A explicação singular do torto

Data 22/08/2010 21:36:51 | Tópico: Textos

O friso do tecto faz uma curva e isso não se explica com “porque sim”.
Já o pedreiro fazia uma curva... ou várias e isso também não se explicava com “porque sim”. Era coisa arreigada ao vinho ou ao prumo que nunca caía a direito (esse porque não) ou à esquadria que não tinha ângulos rectos porque sei lá porquê.
No fim lá se ouvia uma explicação estapafúrdia no género mais imperceptível, agarrada à boca atabalhoada e pouco sincera do desorganizado. Já o importante arquitecto, senhor da sua razão, encolhia os ombros porque o boneco estava feito e ficava bonito no papel. Teoria sempre a direito.

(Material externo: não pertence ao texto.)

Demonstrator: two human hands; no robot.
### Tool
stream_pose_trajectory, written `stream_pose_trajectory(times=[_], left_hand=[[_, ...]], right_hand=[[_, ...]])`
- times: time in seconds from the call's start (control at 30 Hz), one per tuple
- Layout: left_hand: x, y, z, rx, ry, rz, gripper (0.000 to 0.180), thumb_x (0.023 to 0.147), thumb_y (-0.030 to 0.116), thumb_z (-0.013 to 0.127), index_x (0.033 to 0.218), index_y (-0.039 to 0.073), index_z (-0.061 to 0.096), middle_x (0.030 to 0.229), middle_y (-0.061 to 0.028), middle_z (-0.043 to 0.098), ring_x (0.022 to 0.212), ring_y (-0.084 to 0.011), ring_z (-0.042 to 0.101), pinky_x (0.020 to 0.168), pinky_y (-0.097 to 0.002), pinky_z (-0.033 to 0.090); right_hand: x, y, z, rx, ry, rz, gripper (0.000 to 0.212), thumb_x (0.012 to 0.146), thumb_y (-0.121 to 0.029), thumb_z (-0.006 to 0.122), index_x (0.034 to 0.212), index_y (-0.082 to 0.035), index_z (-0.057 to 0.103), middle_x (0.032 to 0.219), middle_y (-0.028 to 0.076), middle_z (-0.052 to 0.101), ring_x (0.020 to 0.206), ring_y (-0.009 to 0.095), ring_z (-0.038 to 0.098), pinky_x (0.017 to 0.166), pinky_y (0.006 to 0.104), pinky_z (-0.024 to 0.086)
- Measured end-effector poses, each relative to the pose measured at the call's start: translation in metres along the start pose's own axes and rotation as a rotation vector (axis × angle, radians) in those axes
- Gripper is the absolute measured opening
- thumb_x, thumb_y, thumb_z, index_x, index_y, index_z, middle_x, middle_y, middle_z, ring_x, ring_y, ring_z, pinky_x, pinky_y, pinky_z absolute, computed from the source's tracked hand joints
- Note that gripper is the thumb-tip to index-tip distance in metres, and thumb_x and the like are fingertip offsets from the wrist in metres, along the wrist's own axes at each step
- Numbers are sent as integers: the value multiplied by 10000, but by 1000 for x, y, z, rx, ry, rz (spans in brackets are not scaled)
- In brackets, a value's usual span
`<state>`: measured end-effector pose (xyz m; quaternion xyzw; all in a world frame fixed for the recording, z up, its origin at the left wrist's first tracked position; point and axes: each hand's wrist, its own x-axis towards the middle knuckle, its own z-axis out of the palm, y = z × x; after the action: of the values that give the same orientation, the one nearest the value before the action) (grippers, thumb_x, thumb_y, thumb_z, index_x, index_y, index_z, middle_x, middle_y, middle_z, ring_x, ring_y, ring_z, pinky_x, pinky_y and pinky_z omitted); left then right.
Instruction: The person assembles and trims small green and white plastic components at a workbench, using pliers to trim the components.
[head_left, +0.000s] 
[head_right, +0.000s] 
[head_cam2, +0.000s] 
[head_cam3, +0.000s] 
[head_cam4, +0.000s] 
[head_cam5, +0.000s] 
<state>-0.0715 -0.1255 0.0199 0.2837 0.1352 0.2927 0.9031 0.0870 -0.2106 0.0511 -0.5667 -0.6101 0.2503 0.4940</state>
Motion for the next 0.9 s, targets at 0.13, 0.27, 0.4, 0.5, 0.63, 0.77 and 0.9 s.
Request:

À vista do opinante tudo não parecia mais do que uma grande trapalhada. Mas, na realidade, tudo não é mais do que um provável talvez, explicado com a certeza de uma dúvida que de certa só tem a pergunta. E, esta, nunca se fez com a convicção maior do que um agrafe que espera por um saca-agrafes que hesita entre os dois que há-de sacar. É só uma questão de medidas, do que cabe e do que não cabe entre os dentes pontiagudos, mortinhos por se fazerem úteis.
Lá se vai compondo o aglomerado, entre diagonais mal tiradas com aspecto de parábolas disfarçadas e vertico-horizontais pouco convictas entre a necessidade de estar de pé ou o desejo de ficarem deitadas.
Passa-se a vistoria e de erro não há quem diga. Antes houvesse, antes houvesse e teríamos alicerces verdadeiros a esmagar os contornos mais desadequados que se podem notar.
Três pedras e meia sob uma cidade cheia fazem dela a mais bela entre as mais feias, que da urbanidade não rezam calhaus a cobrir os venenosos lacraus .
Assim, como a história é sempre vertical, faz-se de mãos, de calos e quentes mães amortalhadas por lençóis mais brancos do que os sujos. São da coisas da vida.
O friso do tecto continua a fazer a curva. Não devia mas continua e a gente repara sempre nela.